Thus, there on the surface of the moon, do we find Zeus (Claudio Cassinelli) refereeing a bout betwixt the astringent Hera (Rossana Podesta) and the compassionate Athena (Delia Boccardo) over Hercules' fate, sending in their respective servants on earth to aid or abet him on his epic quest, sometimes speaking directly to the audience before appearing in a crude overlay on earth to eye laser-zap some serpent or other into existence to aid or abet mighty Hercules. With his huge jaw set against the world, Lou "TV's Hulk" Ferrigno (well-dubbed by familiar voice artist Marc Smith) may get a lot of flak for his limited range, but he does have a gift, a way with seeming deep inside himself, unfazed by threats or challenges, but then reacting to stimulus with the sudden reckless energy of a five year-old, eyes squinting to indicate focus on some magical spectacle and they widen when roused to sudden violence. When he hears his father has been slain by a bear he drops his harness (he's ploughing a field by yoking himself to a Carnac-like row of massive stones) and shouts "WHAT?" It's like he just saw his car getting a ticket from across the street. He goes racing across the fields with these little but super fast steps, like a six year-old might run from a barking dog. He reacts fast in fights, like a bantam weight prize fighter as opposed to a heavy pro wrestler. In short, he is the perfect choice for the mighty Hercules! He has that rare gift where he's not a good enough actor to hide his real self from us--there's no duplicity in him or his Hercules. We can see Lou is trying hard, giving it his all, but wisely he's not trying so hard he casts a dour pall over things. It's a delicate balance that makes a perfect fusion with Cozzi's innate cosmic primitivism.

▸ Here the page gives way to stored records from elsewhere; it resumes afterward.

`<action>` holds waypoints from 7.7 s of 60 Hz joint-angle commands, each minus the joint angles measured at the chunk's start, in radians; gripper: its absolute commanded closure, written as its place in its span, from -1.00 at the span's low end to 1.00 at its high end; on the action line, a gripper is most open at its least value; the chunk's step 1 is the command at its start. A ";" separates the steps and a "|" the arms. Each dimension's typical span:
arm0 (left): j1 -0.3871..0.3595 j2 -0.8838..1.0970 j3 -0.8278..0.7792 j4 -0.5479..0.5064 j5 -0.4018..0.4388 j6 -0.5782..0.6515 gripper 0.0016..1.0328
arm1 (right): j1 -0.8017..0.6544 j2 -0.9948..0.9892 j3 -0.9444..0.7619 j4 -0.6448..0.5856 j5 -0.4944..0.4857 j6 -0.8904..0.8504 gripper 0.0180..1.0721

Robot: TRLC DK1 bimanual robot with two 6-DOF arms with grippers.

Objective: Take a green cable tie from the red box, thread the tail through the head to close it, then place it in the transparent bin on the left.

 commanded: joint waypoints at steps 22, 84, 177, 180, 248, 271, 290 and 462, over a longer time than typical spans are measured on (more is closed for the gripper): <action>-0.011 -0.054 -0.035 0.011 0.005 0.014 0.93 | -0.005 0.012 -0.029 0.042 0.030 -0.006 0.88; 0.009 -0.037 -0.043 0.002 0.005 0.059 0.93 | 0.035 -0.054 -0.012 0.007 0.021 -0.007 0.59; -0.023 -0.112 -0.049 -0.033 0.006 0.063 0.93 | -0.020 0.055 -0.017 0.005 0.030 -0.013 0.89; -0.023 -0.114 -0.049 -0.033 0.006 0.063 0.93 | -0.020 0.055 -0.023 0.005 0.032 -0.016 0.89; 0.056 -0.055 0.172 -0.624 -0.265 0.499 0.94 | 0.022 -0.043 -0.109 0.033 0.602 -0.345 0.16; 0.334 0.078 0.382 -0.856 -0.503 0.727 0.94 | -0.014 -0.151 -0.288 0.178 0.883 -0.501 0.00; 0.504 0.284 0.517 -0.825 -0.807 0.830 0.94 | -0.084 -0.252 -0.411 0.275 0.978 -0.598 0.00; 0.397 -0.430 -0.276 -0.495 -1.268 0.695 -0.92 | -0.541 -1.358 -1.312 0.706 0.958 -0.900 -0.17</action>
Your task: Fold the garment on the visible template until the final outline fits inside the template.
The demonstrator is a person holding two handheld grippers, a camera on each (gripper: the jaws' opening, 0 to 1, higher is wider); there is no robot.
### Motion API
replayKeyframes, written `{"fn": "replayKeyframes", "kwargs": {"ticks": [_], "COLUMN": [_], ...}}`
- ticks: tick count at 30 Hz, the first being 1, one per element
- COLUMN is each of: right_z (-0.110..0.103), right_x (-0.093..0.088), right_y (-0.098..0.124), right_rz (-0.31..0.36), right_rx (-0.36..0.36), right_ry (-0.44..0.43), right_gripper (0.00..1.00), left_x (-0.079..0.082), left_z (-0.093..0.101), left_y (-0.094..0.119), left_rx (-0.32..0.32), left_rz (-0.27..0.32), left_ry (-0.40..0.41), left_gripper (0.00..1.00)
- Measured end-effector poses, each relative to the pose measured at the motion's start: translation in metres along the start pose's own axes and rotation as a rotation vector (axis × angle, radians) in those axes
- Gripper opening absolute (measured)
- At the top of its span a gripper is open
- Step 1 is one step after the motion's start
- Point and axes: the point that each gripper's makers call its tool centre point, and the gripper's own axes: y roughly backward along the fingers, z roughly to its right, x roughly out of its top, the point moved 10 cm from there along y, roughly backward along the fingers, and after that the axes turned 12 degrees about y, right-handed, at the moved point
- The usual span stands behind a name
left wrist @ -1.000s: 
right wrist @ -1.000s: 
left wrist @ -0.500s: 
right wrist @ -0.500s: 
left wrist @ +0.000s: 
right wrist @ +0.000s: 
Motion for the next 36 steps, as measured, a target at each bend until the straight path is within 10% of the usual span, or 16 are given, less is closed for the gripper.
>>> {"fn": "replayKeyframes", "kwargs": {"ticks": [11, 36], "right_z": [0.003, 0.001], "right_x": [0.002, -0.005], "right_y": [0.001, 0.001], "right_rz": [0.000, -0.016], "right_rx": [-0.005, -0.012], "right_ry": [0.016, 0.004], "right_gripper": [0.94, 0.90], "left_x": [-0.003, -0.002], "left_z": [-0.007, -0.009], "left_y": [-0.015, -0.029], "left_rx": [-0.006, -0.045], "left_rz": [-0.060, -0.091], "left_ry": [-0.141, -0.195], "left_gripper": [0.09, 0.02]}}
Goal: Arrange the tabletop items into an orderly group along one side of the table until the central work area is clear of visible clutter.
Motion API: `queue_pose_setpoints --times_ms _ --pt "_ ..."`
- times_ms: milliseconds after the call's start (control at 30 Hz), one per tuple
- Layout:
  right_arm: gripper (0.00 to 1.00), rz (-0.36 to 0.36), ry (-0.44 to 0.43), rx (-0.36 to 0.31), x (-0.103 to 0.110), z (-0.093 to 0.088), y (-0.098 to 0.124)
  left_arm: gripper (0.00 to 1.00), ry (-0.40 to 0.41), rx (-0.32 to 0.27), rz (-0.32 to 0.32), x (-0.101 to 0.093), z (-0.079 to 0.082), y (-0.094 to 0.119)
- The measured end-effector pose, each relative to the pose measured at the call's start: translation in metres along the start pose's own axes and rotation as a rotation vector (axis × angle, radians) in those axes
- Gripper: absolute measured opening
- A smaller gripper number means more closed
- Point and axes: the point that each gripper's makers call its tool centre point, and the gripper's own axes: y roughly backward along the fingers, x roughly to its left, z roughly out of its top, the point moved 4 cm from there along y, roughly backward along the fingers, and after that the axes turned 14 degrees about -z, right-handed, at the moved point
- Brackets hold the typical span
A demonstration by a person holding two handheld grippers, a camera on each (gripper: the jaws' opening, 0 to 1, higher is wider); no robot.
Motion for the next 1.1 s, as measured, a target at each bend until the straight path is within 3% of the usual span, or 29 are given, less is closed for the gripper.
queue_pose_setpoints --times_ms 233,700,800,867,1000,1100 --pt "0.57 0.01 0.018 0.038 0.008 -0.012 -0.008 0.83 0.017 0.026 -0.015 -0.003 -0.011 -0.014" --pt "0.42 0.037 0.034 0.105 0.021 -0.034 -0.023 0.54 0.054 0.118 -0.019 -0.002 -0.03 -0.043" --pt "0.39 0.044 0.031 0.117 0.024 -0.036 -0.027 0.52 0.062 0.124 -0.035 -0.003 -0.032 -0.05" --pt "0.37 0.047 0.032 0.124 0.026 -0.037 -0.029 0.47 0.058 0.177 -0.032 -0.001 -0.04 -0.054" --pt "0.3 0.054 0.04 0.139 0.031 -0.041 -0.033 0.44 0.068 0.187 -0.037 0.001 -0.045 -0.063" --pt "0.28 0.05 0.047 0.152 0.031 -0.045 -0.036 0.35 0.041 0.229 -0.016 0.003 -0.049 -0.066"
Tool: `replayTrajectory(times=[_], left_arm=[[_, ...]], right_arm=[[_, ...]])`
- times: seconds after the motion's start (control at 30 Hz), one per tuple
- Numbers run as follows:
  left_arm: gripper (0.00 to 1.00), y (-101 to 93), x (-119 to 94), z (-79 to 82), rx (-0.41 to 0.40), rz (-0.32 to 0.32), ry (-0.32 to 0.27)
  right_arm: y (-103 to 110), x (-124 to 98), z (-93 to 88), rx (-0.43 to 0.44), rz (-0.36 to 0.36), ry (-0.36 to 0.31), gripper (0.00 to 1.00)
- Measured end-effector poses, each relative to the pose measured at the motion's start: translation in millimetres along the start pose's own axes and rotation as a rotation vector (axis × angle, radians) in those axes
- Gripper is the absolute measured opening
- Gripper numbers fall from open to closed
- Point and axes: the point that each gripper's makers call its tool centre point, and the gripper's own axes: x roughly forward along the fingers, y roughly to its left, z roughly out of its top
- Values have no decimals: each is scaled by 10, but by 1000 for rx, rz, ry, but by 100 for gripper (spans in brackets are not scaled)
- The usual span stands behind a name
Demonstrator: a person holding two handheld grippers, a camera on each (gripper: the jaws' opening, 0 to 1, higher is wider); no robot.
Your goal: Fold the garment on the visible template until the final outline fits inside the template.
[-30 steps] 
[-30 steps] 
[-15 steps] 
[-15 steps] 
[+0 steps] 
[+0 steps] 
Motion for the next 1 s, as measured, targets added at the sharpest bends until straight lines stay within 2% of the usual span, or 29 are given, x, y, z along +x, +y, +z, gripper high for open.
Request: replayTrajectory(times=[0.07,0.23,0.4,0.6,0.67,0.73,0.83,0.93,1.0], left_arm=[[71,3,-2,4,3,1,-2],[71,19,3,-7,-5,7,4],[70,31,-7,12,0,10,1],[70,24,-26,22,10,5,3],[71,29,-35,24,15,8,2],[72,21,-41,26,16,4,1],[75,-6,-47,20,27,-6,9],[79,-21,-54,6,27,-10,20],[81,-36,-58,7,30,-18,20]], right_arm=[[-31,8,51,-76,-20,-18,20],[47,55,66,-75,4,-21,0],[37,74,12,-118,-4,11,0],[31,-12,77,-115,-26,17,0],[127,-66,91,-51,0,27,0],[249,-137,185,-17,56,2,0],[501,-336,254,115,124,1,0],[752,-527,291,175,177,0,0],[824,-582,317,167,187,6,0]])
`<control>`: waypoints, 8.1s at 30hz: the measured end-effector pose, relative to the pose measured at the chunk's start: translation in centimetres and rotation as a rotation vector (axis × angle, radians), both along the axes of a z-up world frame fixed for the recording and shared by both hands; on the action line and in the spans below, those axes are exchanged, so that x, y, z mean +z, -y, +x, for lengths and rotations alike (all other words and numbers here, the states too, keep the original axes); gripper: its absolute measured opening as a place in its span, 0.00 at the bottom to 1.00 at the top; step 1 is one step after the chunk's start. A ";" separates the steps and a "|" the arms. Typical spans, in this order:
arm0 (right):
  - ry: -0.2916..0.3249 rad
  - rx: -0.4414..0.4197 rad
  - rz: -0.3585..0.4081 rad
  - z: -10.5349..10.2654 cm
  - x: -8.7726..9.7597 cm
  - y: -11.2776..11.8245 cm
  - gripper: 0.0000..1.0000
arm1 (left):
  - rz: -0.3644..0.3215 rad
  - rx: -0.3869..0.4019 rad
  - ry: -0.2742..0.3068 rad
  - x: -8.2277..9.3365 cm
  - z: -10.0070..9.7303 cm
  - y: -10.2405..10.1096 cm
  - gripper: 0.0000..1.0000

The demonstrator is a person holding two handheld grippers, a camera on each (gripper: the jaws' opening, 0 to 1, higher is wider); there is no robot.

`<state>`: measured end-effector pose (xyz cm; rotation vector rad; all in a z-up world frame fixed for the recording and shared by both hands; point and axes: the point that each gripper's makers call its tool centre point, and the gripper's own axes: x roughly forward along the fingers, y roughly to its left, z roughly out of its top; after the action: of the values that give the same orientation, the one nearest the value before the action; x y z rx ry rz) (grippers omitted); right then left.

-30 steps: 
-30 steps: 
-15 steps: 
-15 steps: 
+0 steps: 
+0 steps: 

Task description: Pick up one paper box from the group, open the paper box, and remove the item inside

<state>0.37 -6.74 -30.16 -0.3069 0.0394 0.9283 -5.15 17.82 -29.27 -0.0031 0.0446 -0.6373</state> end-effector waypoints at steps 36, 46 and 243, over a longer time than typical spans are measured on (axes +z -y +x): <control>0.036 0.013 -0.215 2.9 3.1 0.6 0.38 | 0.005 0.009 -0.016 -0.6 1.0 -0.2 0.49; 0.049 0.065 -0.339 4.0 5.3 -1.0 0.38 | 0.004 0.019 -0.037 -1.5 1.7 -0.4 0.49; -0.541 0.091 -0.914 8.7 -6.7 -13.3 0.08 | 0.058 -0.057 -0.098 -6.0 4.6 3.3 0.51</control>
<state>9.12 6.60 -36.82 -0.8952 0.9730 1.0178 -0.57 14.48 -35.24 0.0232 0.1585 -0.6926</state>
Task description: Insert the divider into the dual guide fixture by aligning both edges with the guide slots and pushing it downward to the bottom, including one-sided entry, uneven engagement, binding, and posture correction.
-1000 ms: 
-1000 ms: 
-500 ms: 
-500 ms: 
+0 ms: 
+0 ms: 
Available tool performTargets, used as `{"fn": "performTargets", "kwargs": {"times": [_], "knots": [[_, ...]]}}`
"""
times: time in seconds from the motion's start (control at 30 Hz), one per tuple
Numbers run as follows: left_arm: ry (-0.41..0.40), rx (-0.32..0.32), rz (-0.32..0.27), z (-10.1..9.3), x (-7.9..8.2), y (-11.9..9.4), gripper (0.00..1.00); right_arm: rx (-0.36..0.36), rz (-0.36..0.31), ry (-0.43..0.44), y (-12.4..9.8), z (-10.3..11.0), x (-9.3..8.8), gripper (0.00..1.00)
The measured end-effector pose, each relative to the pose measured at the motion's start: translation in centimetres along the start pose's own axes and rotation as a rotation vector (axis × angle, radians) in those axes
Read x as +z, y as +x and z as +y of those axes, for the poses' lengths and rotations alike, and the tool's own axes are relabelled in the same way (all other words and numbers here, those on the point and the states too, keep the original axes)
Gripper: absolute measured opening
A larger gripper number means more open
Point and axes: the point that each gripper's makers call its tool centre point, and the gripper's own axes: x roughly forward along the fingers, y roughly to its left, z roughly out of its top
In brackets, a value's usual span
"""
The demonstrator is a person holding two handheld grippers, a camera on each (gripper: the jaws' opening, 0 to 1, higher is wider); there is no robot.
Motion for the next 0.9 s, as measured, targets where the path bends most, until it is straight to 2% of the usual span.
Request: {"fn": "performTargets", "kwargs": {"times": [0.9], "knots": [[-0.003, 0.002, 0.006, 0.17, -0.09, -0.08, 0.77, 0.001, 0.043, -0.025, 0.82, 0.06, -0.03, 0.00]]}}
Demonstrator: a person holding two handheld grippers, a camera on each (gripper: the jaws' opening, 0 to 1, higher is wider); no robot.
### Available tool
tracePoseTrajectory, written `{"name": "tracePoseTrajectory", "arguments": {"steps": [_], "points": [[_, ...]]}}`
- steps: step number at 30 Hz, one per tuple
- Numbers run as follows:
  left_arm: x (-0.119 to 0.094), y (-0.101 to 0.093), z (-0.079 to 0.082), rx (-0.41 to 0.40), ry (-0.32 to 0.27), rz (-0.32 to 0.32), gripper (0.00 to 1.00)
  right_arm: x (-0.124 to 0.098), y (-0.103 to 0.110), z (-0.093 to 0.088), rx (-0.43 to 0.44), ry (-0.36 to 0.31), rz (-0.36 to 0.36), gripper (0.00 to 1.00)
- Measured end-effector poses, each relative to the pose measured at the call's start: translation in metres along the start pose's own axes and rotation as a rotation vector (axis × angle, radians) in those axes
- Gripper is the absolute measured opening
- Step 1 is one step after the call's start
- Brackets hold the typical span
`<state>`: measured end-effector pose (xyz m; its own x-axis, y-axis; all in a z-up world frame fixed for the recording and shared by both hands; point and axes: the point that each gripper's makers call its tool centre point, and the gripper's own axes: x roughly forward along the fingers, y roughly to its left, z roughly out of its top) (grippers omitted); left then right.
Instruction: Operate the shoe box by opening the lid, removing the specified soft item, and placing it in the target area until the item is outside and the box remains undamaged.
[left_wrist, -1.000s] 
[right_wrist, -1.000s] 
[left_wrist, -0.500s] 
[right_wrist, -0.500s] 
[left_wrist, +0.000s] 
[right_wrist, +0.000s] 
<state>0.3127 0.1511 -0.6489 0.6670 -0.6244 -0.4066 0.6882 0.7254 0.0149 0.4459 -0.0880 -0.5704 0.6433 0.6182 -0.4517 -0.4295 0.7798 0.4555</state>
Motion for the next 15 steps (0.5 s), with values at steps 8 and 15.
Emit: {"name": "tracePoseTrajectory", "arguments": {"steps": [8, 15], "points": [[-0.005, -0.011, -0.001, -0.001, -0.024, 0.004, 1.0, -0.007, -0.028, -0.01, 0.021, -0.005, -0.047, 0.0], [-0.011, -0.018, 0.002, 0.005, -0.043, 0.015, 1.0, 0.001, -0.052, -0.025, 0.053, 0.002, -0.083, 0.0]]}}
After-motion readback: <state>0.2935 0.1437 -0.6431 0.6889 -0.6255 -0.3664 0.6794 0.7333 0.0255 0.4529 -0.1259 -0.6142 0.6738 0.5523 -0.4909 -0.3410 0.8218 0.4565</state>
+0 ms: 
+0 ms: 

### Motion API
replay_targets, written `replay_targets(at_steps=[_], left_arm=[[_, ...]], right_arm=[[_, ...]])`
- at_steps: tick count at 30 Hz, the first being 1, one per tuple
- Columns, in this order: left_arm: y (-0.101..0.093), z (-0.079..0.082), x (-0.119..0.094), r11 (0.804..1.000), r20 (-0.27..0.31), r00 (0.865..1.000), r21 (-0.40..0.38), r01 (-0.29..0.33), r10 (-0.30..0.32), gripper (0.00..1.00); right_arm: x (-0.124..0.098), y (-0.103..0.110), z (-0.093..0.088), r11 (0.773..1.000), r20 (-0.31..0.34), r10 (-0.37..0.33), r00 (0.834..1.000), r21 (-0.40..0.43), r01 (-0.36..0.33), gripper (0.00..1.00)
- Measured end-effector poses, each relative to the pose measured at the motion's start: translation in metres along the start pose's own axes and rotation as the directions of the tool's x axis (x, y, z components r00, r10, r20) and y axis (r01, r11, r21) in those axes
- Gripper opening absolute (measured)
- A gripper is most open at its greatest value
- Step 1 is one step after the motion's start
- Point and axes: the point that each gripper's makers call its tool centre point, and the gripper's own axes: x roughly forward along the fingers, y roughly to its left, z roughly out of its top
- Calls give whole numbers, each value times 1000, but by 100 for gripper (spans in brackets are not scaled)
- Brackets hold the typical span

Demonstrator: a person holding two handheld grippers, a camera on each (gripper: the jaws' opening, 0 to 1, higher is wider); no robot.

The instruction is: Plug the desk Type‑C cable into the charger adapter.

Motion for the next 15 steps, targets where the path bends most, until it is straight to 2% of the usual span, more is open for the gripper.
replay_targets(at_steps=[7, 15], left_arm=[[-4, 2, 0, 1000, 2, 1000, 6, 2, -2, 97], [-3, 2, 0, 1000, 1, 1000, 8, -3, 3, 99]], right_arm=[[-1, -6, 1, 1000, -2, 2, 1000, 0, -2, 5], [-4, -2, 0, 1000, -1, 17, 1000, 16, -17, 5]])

As Herc's romantic lead/ princess-in-distress, Cassiopea (Ingrid Anderson) spends most of her scenes in sexy hanging white linens, first wearing a veil over her face then, after Herc lifts the veil and gives her a kiss, she's abducted and next time we see her she's wearing a trippy golden crown, natural breasts tastefully cupped by scallop shells (no leering by the camera, but beautiful side views). Made "sweet and submissive" thanks to the 'black lotus' (mmmm!) waiting to be burned alive as "a bride" of Minos' captured firebird/phoenix, she becomes a kind of dormant anima to Hercules, keeping him pure so that he resists the come-ons of both his benefactor witch friend Circe (Mirella D'Angelo). But both evil (agent of Hera) Adriana (Sybil Danning) and good (agent of Athena) D'Angelo are very much active in Hercules' life, as is, indirectly, Eva Robins as a glam chaos agent named Daedalus (above, left), with the ability to raise up giant monsters from an erector set series of toys atop her giant waxy head in the land between time and space.its suitable that Daedalus, representing "chaos in the name of science! Science in the name of chaos!" collapses sexual boundaries while staying all the time beguilingly pretty, alighting the eyes of evil king Minos (William Berger) with the macabre delights of her monsters. As Daedalus tells him, time and space are relative, so that miniature erector set monsters made dsiplayed by a lady in a codpiece and batwing skullcap atop a giant skull candle can still grow as large as houses once 'subject' to the atmosphere of Earth. Compared to all this, the ponderous posturing of Laurence Olivier and Vanessa Redgrave in the overlong Clash of the Titans is like sitting through math class vs. sneaking out to play video games at Space Port. 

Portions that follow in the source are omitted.